Testing with multiple versions of Internet Explorer on one PC

Tuesday, October 26th, 2004

I hate having to test a site on multiple versions of Internet Explorer, not to mention my general dislike for IE as a browser. Anyhow, up until today, I’ve known which machines in our office have older versions of IE so I can use them to test.

No more! I discovered Ryan Parman’s site where he has created standalone IE. You just download the version of IE you want, unzip it, click ieexplore.exe, and you’ve got that version running and it doesn’t conflict with your installed version of IE. Great work Ryan!

I’ll have to try this out with Wine on Linux and see if it works…

Spring versus Hivemind

Sunday, October 24th, 2004

I found this very informative thread over on the serverside with the authors of Hivemind and Spring discussing the differences in their approaches.

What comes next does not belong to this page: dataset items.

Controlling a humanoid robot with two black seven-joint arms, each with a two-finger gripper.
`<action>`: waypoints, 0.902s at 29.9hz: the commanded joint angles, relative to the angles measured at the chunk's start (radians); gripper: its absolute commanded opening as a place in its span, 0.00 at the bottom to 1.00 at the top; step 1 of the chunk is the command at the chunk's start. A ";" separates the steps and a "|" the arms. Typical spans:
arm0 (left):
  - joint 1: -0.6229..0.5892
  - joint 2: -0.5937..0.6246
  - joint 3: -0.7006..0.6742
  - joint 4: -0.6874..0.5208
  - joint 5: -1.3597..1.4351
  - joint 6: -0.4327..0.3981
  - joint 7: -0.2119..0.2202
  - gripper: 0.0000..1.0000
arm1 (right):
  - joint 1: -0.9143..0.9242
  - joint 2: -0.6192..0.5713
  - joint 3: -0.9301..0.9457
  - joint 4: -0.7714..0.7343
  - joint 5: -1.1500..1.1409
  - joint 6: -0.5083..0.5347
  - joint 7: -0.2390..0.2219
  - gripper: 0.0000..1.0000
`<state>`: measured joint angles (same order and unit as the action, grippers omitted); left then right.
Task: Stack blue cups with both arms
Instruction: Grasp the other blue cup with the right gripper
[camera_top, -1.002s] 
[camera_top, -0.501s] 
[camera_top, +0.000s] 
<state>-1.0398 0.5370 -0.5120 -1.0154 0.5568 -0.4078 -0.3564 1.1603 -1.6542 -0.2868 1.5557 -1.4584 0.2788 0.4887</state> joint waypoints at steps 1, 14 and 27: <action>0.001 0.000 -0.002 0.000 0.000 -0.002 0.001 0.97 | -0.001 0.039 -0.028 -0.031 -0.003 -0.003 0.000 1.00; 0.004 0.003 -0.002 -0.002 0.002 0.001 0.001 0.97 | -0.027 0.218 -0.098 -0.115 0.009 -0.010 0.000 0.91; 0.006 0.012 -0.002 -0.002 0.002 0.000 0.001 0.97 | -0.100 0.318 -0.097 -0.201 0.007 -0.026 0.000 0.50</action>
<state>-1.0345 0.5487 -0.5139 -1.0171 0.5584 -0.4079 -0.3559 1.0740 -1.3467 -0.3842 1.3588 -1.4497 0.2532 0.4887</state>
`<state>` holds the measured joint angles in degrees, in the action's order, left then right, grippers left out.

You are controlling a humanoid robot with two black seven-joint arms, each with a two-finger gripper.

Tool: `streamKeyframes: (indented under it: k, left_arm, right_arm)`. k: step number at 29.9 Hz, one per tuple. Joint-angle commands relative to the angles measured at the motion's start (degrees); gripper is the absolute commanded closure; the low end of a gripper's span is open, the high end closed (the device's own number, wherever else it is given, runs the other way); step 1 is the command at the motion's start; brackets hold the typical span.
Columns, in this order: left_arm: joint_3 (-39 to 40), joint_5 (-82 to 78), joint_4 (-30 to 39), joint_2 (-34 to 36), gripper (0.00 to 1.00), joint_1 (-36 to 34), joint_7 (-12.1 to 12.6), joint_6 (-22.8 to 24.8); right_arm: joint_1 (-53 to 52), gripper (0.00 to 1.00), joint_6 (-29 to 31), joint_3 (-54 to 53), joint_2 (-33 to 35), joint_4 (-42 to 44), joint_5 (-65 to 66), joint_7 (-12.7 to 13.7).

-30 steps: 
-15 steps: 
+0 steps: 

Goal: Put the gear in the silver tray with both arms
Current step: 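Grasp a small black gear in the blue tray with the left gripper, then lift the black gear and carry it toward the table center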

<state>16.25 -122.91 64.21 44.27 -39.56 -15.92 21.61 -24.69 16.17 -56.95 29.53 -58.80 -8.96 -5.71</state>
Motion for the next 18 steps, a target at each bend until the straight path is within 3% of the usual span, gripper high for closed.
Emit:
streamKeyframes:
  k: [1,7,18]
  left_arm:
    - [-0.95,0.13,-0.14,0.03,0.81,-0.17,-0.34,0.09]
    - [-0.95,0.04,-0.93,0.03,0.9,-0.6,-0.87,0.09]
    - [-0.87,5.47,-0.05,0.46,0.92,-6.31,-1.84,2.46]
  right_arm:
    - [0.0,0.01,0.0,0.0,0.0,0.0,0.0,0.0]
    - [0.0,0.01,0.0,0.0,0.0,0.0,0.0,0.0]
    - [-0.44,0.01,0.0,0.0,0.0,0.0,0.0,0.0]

Scroll down past the hivemind announcement for the juicy stuff:

http://www.theserverside.com/news/thread.tss?thread_id=28937

I would sum up the differences (and I'm interested in others opinions here) as follows:

Hivemind

  • Configuration: has better support for strongly typed configuration with its excellent configuration point schema support. Spring only supports this via Map, List, and Properties.
  • AOP Interceptors: has a less verbose syntax for configuring interceptors which I find more readable and correct (not directly exposing the target) than Spring's
  • Hivedoc: a great way to visually see how all your dependencies wire up

Spring

  • 3rd party support: Hibernate, iBatis, Struts, Transaction management, etc…
  • Generic exception heirarchies: for example for data access
  • Large user base

Google Adsense and form method Get helps identify bad code

Saturday, October 23rd, 2004

Every good web programmer knows the tradeoff of a GET versus a POST request. If you want a user to be able to bookmark a page that takes parameters the GET request is the way to go. If it’s a one-time form submission (especially one that causes data to change in the database) the POST request is your only choice.

This was made especially evident while we were debugging some ancient perl code the other day. Basically it was a page on my company’s site that let a user subscribe to a newsletter. It did so with your standard <form action=”foo.cgi”> and neglected to specific the method of GET or POST, so the browser of course defaults to a GET. Anyhow, we were seeing users getting signed up for duplicate copies of the same newsletter (which also pointed to a lack of proper database constraints).

So to test it we tailed the Apache access log on the dev server as we signed up for a newsletter. Rather than seeing just 1 hit to the signup script we saw 2. The User Agent string made it apparent, one was Mozilla (me) and the other was (Google Adsense). We do run adsense on the site and so for Google to figure out which ads to display on the page, it was hitting the same page we were with the same GET parameters causing the duplicate signup. Fortunately the test server we were using was outside our firewall where the Google Adsense bot can access it. Otherwise I would have had a really tough time reproducing the problem.

Anyhow, adding proper database constraints and switching it to a POST request fixed our problem but it was an interesting lesson. Before the days of Adsense you could often skate by with the sloppy combination of weak database constraints and forgetting to specify that a form should be method=”POST”.